Ik ben een erkende rotzooimaker. In oktober begin ik het weerbericht al te volgen. Als het dreigt te gaan vriezen, moet ik met gezwinde spoed ruimte voor onze oude Citroën in de garage zien te creëren. Raar genoeg haat mijn vrouw namelijk het ijsvrij maken van autoruiten om zes uur in de morgen. Zij zorgt voor mijn maaltijden dus neem ik de opruimtaak dan met gepaste tegenzin op me. Als ik verzuim zijn de rapen raar maar blijft mijn bordje leeg. Soms gaat het een winter niet hard genoeg vriezen. Dan heb ik een prachtig jaar.
Een paar jaar geleden kochten we een nieuw bed. Eentje met ontelbare nutteloze standen voor hoofd, benen, middenrif en de rest van de menselijke anatomie. Voor het oude bed waren twee gegadigden. Dat kwam mooi uit omdat het een 2-persoonsbed betrof. De gegadigden woonden, ondanks hun liefde voor elkaar, nog niet samen. De huisvesting van het koppel was in de maak maar zou nog even op zich laten wachten. Vandaar de aan mij verstrekte opdracht om de zolder geschikt te maken voor tijdelijke plaatsing van het bed in kwestie. Ook op zolder was ik de veroorzaker van alle troep. Ik begaf mij er met flinke tegenzin naartoe. Hoewel ik voorbereid was, slaakte ik toch een kreet van verbijstering. Er was hooguit nog plaats voor een mandje mandarijnen. De plek was volgestouwd van muur tot muur. Ik stroopte de mouwen op en trok fanatiek ten strijde. Binnen twee weken was er genoeg vrije ruimte ontstaan. Het bed wist ik zonder problemen op te bouwen. Er was zelfs nog plaats voor twee nachtkastjes. Die waren helaas niet voorhanden. Mooi gestaan had dat wel.
Sinds de dag dat het bed ons verliet om bij de twee gegadigden van nut te zijn, heb ik kans gezien om de zolder voor de zoveelste keer vol te stouwen.
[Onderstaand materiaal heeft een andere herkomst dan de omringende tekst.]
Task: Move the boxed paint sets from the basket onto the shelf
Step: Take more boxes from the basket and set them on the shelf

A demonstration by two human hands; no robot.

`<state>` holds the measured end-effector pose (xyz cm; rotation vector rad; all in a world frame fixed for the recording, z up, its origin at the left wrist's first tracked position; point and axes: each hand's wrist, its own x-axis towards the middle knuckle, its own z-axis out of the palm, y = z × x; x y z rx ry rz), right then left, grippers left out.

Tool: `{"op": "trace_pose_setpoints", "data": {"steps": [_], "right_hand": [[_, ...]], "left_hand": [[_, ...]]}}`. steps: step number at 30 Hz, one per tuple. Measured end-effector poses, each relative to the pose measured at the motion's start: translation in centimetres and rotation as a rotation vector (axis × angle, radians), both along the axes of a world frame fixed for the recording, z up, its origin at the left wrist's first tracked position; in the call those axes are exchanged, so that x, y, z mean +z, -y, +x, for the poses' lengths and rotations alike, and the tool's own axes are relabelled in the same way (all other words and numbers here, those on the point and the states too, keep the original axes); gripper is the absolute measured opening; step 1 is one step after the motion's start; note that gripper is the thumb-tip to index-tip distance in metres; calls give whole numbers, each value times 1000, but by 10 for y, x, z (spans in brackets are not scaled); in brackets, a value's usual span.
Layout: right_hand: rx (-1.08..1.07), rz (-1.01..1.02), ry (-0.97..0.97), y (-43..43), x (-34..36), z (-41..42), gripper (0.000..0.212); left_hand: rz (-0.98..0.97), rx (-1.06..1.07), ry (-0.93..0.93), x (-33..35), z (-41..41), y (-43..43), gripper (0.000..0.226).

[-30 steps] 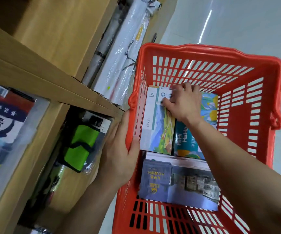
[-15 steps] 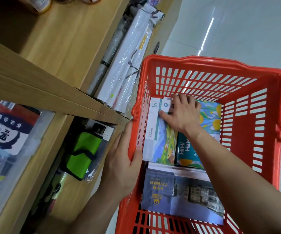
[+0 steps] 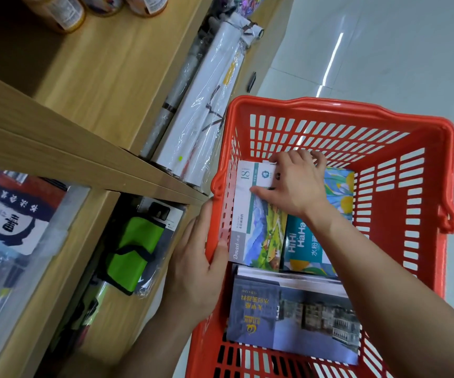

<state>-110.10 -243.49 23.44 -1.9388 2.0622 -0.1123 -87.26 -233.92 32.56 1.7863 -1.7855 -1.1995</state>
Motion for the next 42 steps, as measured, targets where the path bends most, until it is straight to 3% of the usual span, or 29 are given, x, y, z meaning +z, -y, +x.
{"op": "trace_pose_setpoints", "data": {"steps": [2, 6, 9, 13, 18, 20, 23, 27, 31, 33, 38, 42], "right_hand": [[23, 69, 60, 3, 18, -4, 75], [-38, 226, 487, -15, 50, -6, 43], [-207, 242, 728, -41, 63, -3, 45], [-195, 238, 793, -55, 86, -1, 39], [-216, 93, 1006, -65, 153, -32, 37], [-231, 33, 1119, -65, 186, -50, 36], [-229, 5, 1196, -64, 213, -61, 35], [-311, 34, 1230, -63, 207, -61, 33], [-504, 135, 1104, -68, 177, -60, 58], [-546, 182, 1005, -75, 159, -59, 56], [-297, 614, 651, -124, 95, -33, 40], [-272, 788, 573, -167, 60, -20, 40]], "left_hand": [[-13, 3, 18, 0, 0, 0, 62], [-17, 32, 71, 3, 0, -1, 64], [-3, 36, 99, 7, 0, -2, 63], [17, 59, 141, 17, -5, 0, 64], [-173, 7, 214, 45, -16, 6, 87], [-179, -15, 137, 60, -26, 5, 84], [-156, -19, 66, 77, -39, 2, 61], [48, 36, -126, 80, -47, 5, 51], [101, 122, -145, 85, -32, 4, 47], [98, 165, -99, 93, -21, 0, 46], [116, 287, -8, 110, 10, -24, 46], [143, 346, 33, 119, 31, -61, 45]]}}
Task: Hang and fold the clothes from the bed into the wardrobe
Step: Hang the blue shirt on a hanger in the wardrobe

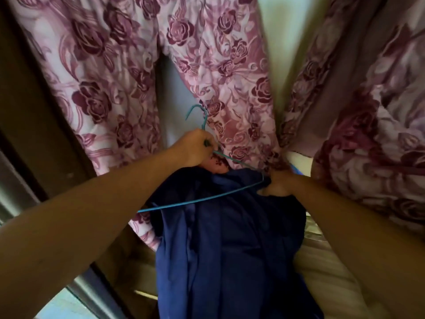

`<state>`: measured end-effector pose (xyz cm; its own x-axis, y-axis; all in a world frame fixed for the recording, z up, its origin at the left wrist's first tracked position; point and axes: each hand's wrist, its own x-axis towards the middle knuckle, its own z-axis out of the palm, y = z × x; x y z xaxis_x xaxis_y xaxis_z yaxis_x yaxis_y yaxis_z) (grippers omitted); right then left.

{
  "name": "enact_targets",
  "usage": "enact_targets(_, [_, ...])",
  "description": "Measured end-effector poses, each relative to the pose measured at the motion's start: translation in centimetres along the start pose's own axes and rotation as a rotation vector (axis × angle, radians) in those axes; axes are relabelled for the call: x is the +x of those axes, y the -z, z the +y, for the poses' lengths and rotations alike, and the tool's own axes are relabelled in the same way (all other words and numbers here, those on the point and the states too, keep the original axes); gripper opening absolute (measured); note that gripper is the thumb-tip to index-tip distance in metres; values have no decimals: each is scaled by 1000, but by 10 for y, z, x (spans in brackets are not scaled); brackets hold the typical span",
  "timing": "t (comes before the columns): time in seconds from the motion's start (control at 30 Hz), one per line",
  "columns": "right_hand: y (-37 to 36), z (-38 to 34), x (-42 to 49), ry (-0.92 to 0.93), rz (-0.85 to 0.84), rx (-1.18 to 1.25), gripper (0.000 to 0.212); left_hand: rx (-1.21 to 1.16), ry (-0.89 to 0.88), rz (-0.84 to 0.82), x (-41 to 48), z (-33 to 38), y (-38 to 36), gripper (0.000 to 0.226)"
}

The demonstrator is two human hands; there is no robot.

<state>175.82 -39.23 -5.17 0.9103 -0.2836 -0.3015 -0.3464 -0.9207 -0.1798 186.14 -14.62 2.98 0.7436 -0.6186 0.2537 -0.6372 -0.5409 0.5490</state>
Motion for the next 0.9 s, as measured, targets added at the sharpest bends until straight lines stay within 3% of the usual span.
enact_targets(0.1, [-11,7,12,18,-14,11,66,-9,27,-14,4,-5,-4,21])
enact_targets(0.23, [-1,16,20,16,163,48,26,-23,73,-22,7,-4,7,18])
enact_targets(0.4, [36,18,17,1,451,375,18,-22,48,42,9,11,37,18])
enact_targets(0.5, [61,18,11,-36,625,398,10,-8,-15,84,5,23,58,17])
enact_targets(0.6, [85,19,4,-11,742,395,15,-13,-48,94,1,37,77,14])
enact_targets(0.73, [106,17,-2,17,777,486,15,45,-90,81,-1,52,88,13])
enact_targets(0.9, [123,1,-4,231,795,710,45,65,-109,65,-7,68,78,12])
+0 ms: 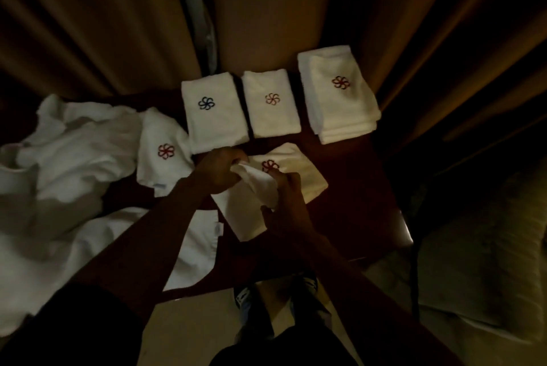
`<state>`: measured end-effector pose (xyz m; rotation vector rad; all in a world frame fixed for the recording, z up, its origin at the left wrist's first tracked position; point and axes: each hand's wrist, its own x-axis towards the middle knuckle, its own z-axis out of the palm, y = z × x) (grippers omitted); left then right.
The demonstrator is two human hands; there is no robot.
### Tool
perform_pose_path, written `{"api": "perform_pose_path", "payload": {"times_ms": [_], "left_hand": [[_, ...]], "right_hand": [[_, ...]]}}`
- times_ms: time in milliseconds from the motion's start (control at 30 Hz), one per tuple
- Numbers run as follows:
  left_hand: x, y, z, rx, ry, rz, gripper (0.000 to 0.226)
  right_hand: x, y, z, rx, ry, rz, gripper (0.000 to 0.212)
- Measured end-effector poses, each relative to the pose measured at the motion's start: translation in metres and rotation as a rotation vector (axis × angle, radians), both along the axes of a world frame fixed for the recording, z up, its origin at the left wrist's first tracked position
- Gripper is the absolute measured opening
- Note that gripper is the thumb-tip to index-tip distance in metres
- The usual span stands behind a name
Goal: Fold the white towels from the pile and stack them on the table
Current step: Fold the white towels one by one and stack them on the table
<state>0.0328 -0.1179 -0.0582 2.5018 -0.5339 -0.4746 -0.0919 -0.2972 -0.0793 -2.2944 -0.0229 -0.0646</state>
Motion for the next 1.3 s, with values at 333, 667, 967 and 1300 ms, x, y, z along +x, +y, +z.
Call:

Er is opnieuw geen doorkomen aan. Er kan nog net een kistje appels of een mandje voor een Chihuahua bij.
In de garage kan ik mijn fiets na de vorige winter niet meer keren. Zelfs mijn niet overdreven grote kont heeft nu problemen met een soepele draai. Ook daar heb ik er weer een bende van gemaakt. Ik hoop dat het voorlopig niet gaat vriezen. Een garage én een zolder opruimen, is meer dat ik kan behappen.
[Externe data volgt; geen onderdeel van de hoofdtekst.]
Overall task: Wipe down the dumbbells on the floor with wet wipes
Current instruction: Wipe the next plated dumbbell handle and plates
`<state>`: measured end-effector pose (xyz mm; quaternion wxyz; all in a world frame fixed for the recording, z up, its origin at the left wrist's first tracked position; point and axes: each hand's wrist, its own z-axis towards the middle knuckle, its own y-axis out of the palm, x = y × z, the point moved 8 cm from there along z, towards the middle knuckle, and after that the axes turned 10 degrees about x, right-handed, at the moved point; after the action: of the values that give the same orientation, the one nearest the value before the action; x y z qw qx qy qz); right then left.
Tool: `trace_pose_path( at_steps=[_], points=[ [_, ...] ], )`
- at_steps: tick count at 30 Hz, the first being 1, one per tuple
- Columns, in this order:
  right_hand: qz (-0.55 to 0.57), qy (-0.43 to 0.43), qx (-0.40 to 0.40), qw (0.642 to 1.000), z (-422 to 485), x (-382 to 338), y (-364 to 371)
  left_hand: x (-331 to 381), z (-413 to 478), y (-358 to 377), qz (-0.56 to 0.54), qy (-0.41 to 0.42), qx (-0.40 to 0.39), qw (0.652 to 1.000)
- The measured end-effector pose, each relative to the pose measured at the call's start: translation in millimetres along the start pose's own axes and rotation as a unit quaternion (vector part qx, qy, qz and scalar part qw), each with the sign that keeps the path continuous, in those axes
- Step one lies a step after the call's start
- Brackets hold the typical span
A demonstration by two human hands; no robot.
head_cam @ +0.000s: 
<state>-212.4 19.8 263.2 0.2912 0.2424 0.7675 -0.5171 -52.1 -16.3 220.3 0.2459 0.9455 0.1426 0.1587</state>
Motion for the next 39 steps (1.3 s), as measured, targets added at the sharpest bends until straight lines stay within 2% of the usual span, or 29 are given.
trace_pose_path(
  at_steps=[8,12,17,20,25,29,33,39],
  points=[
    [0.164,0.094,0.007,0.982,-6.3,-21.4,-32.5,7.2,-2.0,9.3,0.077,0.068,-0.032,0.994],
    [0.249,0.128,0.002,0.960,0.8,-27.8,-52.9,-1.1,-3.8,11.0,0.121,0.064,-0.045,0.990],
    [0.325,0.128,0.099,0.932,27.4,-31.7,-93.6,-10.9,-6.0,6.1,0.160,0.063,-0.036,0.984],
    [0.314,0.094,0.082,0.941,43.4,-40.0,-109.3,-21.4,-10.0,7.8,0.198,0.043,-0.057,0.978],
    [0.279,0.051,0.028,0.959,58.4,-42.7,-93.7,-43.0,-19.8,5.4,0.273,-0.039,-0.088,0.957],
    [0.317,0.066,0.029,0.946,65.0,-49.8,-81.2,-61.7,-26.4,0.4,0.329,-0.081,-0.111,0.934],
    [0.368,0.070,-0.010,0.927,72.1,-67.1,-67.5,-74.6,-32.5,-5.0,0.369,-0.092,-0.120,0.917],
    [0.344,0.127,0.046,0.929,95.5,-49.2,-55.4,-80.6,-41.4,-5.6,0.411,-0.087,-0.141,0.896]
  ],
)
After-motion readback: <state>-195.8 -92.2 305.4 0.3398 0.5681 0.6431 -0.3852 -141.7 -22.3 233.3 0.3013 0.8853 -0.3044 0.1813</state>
Toen ik mijn probleem aan een vertrouwenspersoon voor durfde te leggen, kreeg ik een mooie oplossing aangereikt. Beetje bij beetje opruimen, was het motto. Niet meteen hard van stapel lopen maar rustig en klein beginnen. Genieten van het langzaam leeg raken. En dan – het allerbelangrijkste – zorgen dat de ruimte of het object van handeling leeg blijft.
Zo kreeg ik het voor elkaar om dit weekend het pennenbakje op mijn bureau helemaal opgeruimd te krijgen. Elk uur een pen, paperclip of elastiekje weg. Ik werd er helemaal blij van.
‘Ik weet sinds kort hoe ik effectief en kalm alles op kan ruimen’, zei ik vanmorgen vol zelfvertrouwen tegen mijn vrouw. Ik liet het lege pennenbakje zien en trok daar een vrolijk gezicht bij. Haar gezicht leek er iets minder opgewekt uit te zien.
‘Is dat heel misschien het pennenbakje waar eerst de pennen, paperclips en elastiekjes in zaten die nu in de keukenla liggen?’, vroeg ze.
Ik knikte met mijn hoofd. Zij schudde het hare.